Signal Processing and Speech Communication Laboratory
homephd theses › Robust Test-Time Adaptation for Visual and Multimodal Learning under Distribution Shifts

Robust Test-Time Adaptation for Visual and Multimodal Learning under Distribution Shifts

Status
In work
Student
Jixiang Lei
Mentors
Research Areas

In real-world applications of deep learning, distributional shifts between training and test data can significantly degrade model performance—particularly in tasks such as image classification, semantic segmentation, and multimodal perception. This doctoral thesis explores robust Test-Time Adaptation (TTA) strategies designed to dynamically adapt models during inference, without access to source data or labels.

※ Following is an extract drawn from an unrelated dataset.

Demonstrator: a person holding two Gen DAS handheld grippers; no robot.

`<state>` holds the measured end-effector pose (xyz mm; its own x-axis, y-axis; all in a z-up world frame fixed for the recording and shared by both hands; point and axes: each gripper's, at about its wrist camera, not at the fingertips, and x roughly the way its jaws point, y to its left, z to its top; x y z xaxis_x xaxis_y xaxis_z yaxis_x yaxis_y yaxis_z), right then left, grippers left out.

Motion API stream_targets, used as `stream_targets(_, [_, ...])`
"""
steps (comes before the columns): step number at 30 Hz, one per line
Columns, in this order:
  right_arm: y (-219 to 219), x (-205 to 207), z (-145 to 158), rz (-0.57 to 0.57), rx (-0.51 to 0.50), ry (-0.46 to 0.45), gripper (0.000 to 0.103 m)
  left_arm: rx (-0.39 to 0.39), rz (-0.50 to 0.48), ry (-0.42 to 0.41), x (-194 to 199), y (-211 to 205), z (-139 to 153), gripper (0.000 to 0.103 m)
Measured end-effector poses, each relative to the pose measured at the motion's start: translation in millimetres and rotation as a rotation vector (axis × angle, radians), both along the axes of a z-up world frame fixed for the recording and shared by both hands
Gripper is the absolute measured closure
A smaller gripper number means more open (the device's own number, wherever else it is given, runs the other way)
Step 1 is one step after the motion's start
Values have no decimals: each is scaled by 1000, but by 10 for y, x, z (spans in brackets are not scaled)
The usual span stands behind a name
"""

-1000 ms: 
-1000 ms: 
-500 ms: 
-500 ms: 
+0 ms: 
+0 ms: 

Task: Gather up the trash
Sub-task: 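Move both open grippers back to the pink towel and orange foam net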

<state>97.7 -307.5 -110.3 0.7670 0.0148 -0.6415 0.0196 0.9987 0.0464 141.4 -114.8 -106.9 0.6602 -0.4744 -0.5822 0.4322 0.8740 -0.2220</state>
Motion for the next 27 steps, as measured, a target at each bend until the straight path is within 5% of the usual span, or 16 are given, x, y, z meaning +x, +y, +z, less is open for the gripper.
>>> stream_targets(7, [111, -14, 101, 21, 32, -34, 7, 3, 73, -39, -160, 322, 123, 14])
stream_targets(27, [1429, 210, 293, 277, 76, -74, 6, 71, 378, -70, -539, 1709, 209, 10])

The research focuses on three main directions:

  1. model-based adaptation, involving lightweight fine-tuning or normalization techniques;
  2. prompt injection for transformer-based vision and multimodal models to guide behavior without altering core parameters;
  3. tailored objective design, leveraging self-supervised or uncertainty-aware losses such as entropy minimization and confidence filtering.

These methods will be evaluated under various domain shift scenarios, such as sensor noise, weather variation, and modality gaps, using synthetic and real-world benchmarks. The overarching goal is to develop principled and scalable TTA methods that enhance the robustness, reliability, and adaptability of AI systems deployed in safety-critical and dynamic environments.